Harry hangs uncertainly, not knowing if he should commiserate or laugh. “Well,” he decides to confess, “he’s sort of a pal, and sort of a pain in the neck.”
Buchanan likes the remark, even though he goes through peppery motions of rejecting it. “Oh, never say that now. You just be grateful you have a dad that cares. You don’t know, man, how lucky you have it. Just ’cause your wife’s gettin’ her ass looked after elsewhere don’t mean the whole world is come to some bad end. You should be havin’ your tail, is all. You’re a big fella.”
Distaste and excitement contend in Harry; he feels tall and pale beside Buchanan, and feminine, a tingling target of fun and tenderness and avarice mixed. Talking to Negroes makes him feel itchy, up behind the eyeballs, maybe because theirs look so semi-liquid and yellow in the white and sore. Their whole beings seem lubricated in pain. “I’ll manage,” he says reluctantly, thinking of Peggy Fosnacht.

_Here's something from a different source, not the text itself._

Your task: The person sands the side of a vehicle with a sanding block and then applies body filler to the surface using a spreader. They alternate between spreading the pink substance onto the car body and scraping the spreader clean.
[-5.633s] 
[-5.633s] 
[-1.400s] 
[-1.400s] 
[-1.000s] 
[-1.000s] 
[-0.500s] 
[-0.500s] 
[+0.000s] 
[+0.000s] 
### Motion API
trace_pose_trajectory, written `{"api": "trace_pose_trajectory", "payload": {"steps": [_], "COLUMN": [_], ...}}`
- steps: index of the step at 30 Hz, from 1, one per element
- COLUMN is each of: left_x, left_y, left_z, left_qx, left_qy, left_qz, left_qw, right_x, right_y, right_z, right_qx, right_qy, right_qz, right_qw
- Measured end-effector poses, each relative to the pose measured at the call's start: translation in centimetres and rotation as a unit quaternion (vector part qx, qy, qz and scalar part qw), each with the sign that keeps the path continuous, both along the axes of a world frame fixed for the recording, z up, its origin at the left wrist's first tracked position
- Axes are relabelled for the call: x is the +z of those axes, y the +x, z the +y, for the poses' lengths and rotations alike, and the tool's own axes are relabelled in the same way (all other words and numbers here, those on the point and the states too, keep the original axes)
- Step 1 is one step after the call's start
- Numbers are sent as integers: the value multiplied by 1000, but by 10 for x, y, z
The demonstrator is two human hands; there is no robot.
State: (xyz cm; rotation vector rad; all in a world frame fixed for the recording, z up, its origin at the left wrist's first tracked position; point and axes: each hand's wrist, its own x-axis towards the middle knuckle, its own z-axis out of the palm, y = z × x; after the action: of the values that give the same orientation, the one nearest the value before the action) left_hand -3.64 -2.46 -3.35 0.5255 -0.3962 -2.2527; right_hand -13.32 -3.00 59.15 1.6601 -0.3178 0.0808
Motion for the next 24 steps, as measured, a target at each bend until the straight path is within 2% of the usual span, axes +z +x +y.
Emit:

The end-of-break bell rings. Buchanan snaps his shoulders into a hunch and out of it as if rendering a verdict. “How about it, Harry, steppin’ out with some of the boys tonight,” he says. “Come on into Jimbo’s Lounge around nine, ten, see what develops. Maybe nothin’. Maybe sumpthin’. You’re just turnin’ old, the way you’re goin’ now. Old and fat and finicky, and that’s no way for a nice big man to go.” He sees that Rabbit’s instincts are to refuse; he holds up a quick palm the color of silver polish and says, “Think about it. I like you, man. If you don’t show, you don’t show. No sweat.”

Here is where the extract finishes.